You know of holy water. But have you heard of holy milk?

It’s pastorized.

What do you call Pastors in Germany?

German Shepherds.

A woman is amazed by pastor who lives next door and how quickly he changes his personality.

Around the neighborhood, he is incredibly shy, quiet, and timid but as soon as he begins to preach, he becomes loud, boisterous, and is able to entertain the congregation with his sermons.

“I’m not sure how you go from one personality to the next,” the woman tells the pastor over coffee.

“Oh, it’s simple,” the pastor explains. “That guy in church is my altar ego.”

What do you call a pastor who got bailed out?

Christian Bale.

An Alabama pastor said to his congregation, “Someone in this congregation has spread a rumor that I belong to the Ku Klux Klan. This is a horrible lie and one which a Christian community cannot tolerate. I am embarrassed and do not intend to accept this. Now, I want the party who said this to stand and ask forgiveness from God and this Christian family.”

No one moved.

The preacher continued, “Do you have the nerve to face me and admit this is a falsehood? Remember, you will be forgiven and in your heart you will feel glory. Now stand and confess your transgression.”

Again, all was quiet.

Then, slowly, a drop-dead gorgeous blonde with a body that would stop a runaway train rose from the third pew. Her head was bowed and her voice quivered as she spoke, “Reverend there has been a terrible misunderstanding. I never said you were a member of the Ku Klux Klan. I simply told a couple of my friends that you were a wizard under the sheets.”

A man with no arms is homeless and looking for a job. He goes to the pastor in his local church one morning and says, “Pastor, I am in desperate need of work. Is there any kind of job you can give me, despite my obvious disability?”

The pastor, with a cheeky grin, points to the churches bell tower and says, “You see that bell up in the tower? If you can ring that for me every day precisely at noon, I will pay you $20 a day. Can you do that for me?”

The no armed man hesitates, but the offer of $20 a day sounds too promising, so he agrees.

Later that day, he makes his way up to the bell tower but alas, cannot pull the rope for obvious reasons.

However, he does not give up. Being a quick thinker, the man takes a stance in front of the bell, and begins repeatedly bashing his face into the bell. Success! the bell rings on the strike of noon, and a slightly dizzy no armed man returns downstairs, where a very confused pastor lives up to his promise and grants him $20.

This process continues for several weeks. Every day at noon, the man would head to the bell tower and bash his face into the solid metal for it to chime, and then the pastor would pay him.

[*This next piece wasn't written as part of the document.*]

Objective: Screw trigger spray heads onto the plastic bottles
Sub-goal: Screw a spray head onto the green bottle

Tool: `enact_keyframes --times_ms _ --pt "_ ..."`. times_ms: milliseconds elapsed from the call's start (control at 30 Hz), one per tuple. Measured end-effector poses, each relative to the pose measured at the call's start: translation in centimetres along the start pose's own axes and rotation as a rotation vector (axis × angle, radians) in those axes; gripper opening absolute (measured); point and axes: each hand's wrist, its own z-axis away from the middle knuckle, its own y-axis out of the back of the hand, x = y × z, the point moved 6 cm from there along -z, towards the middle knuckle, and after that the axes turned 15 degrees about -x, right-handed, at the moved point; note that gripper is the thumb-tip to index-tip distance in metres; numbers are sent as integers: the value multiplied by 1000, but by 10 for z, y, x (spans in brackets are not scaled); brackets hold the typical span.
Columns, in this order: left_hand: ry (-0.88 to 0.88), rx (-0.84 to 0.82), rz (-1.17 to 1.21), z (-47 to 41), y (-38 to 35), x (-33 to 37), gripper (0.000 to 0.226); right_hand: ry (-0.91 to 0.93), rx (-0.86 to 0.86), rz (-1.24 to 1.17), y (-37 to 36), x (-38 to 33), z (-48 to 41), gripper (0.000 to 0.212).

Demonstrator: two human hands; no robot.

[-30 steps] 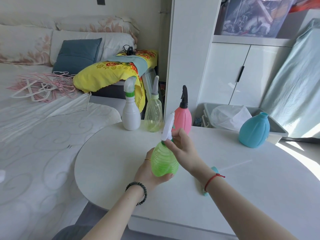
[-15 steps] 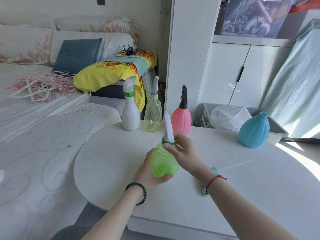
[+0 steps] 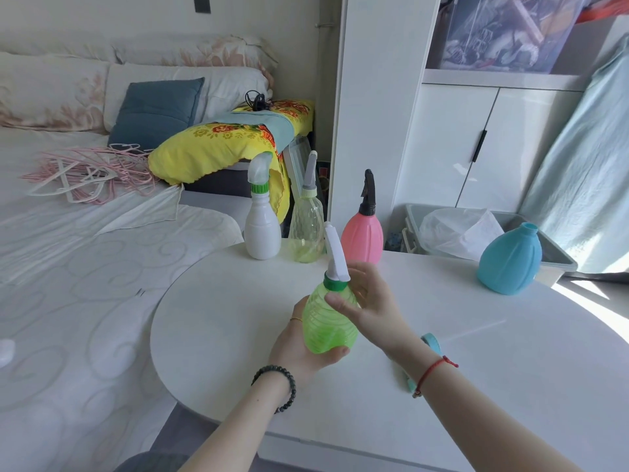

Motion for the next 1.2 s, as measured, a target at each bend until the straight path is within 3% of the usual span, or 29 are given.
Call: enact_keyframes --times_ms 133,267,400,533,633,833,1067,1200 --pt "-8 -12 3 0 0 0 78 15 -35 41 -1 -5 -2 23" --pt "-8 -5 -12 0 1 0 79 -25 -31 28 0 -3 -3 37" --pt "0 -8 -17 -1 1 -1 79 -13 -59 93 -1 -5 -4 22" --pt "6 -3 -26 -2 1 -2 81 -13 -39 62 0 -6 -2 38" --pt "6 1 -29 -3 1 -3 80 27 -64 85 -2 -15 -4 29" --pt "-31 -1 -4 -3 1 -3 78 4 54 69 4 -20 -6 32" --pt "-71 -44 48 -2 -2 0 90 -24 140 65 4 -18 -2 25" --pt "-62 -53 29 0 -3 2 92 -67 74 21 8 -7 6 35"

Over time, however, this method began damaging the man’s head, both inside and out. Bruises were always constant, and the pastor began noticing the man would slur his speech, look deranged and have trouble walking in a straight line.

But there were no complaints, and the man, though a bit slower by the day, was still getting paid happily, so it continued.

On one fateful day, however, the man once again staggers up the stairs to reach the bell tower as noon approached.

He took his normal stance, ready to smash his head once again into the giant chiming machine.

However, on this fateful day, he succumbs to the damage, and as he charges at the bell, he staggers so much that he completely misses the target.

His momentum takes him right over the shallow wall of the tower and he plummets to the ground. He is killed instantly.

A crowd of people begin to gather around the no armed man’s body, including a police officer.

A woman looks at the body, horrified, and asks, “Oh my god, does anybody know who this man is?”

The police officer looks at the dead man and replies, “I don’t know him, but his face rings a bell.”